*What to work on*. The full data, repeated exactly, is the only answer needed.

Segment Start: Recorded data

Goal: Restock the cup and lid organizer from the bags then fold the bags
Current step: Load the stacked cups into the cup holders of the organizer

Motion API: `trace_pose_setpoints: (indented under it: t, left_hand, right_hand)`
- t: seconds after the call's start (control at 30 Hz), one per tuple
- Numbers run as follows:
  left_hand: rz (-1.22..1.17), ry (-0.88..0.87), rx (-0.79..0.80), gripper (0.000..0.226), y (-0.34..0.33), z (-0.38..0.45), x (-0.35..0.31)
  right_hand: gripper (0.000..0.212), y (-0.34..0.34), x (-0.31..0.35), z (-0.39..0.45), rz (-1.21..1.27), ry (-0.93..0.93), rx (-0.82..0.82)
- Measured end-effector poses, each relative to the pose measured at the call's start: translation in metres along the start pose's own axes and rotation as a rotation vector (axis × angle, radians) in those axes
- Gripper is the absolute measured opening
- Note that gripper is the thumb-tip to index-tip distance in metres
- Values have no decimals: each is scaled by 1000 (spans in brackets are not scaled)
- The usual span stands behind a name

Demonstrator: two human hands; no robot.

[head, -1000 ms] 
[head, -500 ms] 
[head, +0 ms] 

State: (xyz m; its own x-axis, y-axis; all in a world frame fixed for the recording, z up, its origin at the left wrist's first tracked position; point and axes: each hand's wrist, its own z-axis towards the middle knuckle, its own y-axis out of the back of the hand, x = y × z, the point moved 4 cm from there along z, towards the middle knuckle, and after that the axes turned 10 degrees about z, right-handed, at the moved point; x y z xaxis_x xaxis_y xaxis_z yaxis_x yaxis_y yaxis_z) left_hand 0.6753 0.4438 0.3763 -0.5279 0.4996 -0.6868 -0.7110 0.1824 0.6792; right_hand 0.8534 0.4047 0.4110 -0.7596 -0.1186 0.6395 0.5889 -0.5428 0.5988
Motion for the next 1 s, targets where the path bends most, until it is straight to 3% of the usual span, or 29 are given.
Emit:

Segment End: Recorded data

*Answer for this exercise*.
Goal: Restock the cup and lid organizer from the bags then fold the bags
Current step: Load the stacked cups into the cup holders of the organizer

Motion API: `trace_pose_setpoints: (indented under it: t, left_hand, right_hand)`
- t: seconds after the call's start (control at 30 Hz), one per tuple
- Numbers run as follows:
  left_hand: rz (-1.22..1.17), ry (-0.88..0.87), rx (-0.79..0.80), gripper (0.000..0.226), y (-0.34..0.33), z (-0.38..0.45), x (-0.35..0.31)
  right_hand: gripper (0.000..0.212), y (-0.34..0.34), x (-0.31..0.35), z (-0.39..0.45), rz (-1.21..1.27), ry (-0.93..0.93), rx (-0.82..0.82)
- Measured end-effector poses, each relative to the pose measured at the call's start: translation in metres along the start pose's own axes and rotation as a rotation vector (axis × angle, radians) in those axes
- Gripper is the absolute measured opening
- Note that gripper is the thumb-tip to index-tip distance in metres
- Values have no decimals: each is scaled by 1000 (spans in brackets are not scaled)
- The usual span stands behind a name

Demonstrator: two human hands; no robot.

[head, -1000 ms] 
[head, -500 ms] 
[head, +0 ms] 

State: (xyz m; its own x-axis, y-axis; all in a world frame fixed for the recording, z up, its origin at the left wrist's first tracked position; point and axes: each hand's wrist, its own z-axis towards the middle knuckle, its own y-axis out of the back of the hand, x = y × z, the point moved 4 cm from there along z, towards the middle knuckle, and after that the axes turned 10 degrees about z, right-handed, at the moved point; x y z xaxis_x xaxis_y xaxis_z yaxis_x yaxis_y yaxis_z) left_hand 0.6753 0.4438 0.3763 -0.5279 0.4996 -0.6868 -0.7110 0.1824 0.6792; right_hand 0.8534 0.4047 0.4110 -0.7596 -0.1186 0.6395 0.5889 -0.5428 0.5988
Motion for the next 1 s, targets where the path bends most, until it is straight to 3% of the usual span, or 29 are given.
Emit:

The requested output is now complete.